#### YOUR OBJECTIVE:
Where the data below contains pictures, omit them; output the rest word for word.

#### DATA RECORDS:
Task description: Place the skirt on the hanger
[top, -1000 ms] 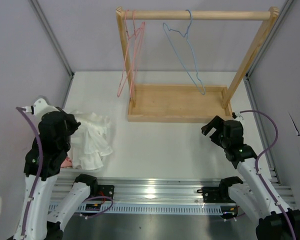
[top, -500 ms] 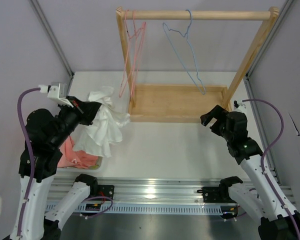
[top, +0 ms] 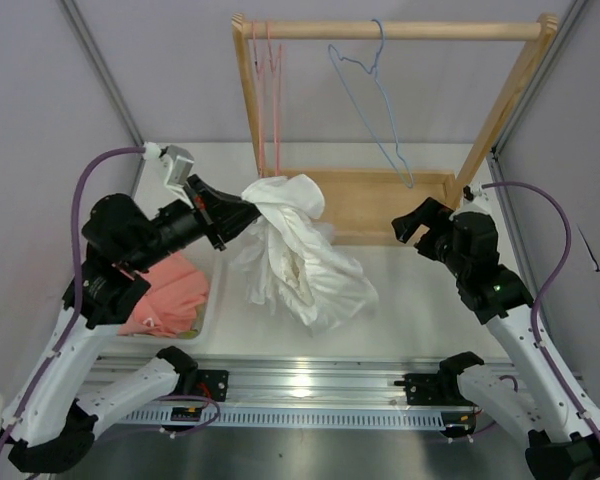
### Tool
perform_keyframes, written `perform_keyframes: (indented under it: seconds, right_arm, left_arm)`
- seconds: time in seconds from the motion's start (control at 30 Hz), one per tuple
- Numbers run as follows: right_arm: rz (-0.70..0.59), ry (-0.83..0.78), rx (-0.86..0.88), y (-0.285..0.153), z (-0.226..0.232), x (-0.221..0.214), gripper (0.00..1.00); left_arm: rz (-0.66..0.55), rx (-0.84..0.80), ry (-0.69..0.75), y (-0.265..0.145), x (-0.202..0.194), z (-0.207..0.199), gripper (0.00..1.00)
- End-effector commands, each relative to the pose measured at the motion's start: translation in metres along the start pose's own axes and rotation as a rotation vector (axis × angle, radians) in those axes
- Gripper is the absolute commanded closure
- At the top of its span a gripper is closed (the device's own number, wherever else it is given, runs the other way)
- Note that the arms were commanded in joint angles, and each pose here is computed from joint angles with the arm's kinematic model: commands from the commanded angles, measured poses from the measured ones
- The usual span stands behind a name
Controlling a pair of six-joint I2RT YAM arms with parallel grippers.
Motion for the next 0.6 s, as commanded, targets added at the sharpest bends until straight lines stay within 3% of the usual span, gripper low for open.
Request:
perform_keyframes:
  seconds: [0.0, 0.03, 0.13, 0.17, 0.57]
  right_arm:
    - [0.01, -0.025, 0.05, -0.011, 0.018, 0.005, 0.05]
    - [0.019, -0.027, 0.055, -0.012, 0.019, 0.003, 0.05]
    - [0.042, -0.042, 0.045, -0.014, 0.018, -0.005, 0.06]
    - [0.048, -0.046, 0.04, -0.014, 0.017, -0.007, 0.06]
    - [0.132, -0.082, 0.056, -0.007, 0.029, -0.017, 0.12]
  left_arm:
    - [-0.082, 0.041, 0.013, 0.024, 0.004, 0.004, 1.0]
    - [-0.027, 0.04, -0.032, 0.036, -0.021, 0.005, 1.0]
    - [-0.048, 0.065, -0.07, 0.054, -0.035, 0.004, 1.0]
    - [-0.001, 0.084, -0.085, 0.065, -0.056, 0.008, 1.0]
    - [0.092, 0.546, -0.199, 0.138, -0.092, 0.058, 1.0]
Point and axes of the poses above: each gripper's point midway between its finger pads, its own y axis out along the fingers, its own z axis along the line the jaws close on, x = y × z, the point moved 6 cm from there along -y, back along the fingers, and after that the axes turned 11 degrees about y, right-handed, at the moved point
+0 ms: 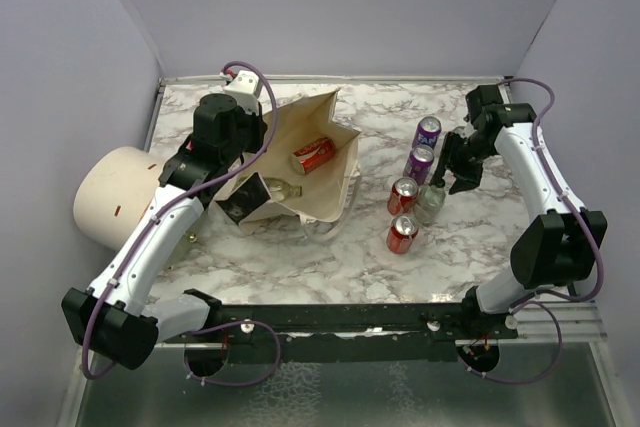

#### EXERCISE ANSWER:
Task description: Place the skirt on the hanger
[top, -1000 ms] 
[top, -500 ms] 
[top, +0 ms] 
### Tool
perform_keyframes, written `perform_keyframes: (indented under it: seconds, right_arm, left_arm)`
- seconds: time in seconds from the motion's start (control at 30 Hz), one per tuple
- Numbers run as follows: right_arm: rz (-0.70..0.59), ry (-0.83..0.78), rx (-0.86..0.88), y (-0.285..0.153), z (-0.226..0.232), x (-0.221..0.214), gripper (0.00..1.00); left_arm: rz (-0.66..0.55), rx (-0.84..0.80), ry (-0.69..0.75), y (-0.265..0.145), x (-0.202..0.194), z (-0.207..0.199), gripper (0.00..1.00)
- End-effector commands, each relative to the pose measured at the motion's start: translation in metres along the start pose's own axes and rotation as a rotation vector (axis × angle, radians) in those axes
- Gripper is the absolute commanded closure
- At the top of its span a gripper is closed (the device's own number, wherever else it is given, runs the other way)
- Note that the arms were commanded in joint angles, and each pose here is computed from joint angles with the arm's kinematic model: commands from the commanded angles, measured poses from the measured ones
- The usual span stands behind a name
Controlling a pair of six-joint I2RT YAM arms with parallel grippers.
Motion for the next 0.6 s, as commanded, targets added at the sharpest bends until straight lines stay within 3% of the usual span, gripper low for open.
Request:
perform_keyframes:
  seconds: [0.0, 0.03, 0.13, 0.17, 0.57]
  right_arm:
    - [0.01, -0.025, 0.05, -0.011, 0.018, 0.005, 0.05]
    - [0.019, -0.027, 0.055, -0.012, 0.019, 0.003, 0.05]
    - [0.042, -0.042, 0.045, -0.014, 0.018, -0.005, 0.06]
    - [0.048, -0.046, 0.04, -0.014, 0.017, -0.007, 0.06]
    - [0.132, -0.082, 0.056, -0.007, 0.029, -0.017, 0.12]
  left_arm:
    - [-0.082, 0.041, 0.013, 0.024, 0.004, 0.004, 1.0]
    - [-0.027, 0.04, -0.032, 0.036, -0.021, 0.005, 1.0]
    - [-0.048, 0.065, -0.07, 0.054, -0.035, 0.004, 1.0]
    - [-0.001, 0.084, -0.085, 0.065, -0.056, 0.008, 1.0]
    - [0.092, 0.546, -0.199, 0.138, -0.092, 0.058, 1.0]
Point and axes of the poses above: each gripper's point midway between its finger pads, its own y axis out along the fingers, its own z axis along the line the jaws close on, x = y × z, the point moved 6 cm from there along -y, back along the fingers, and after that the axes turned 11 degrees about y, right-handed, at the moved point
+0 ms: 

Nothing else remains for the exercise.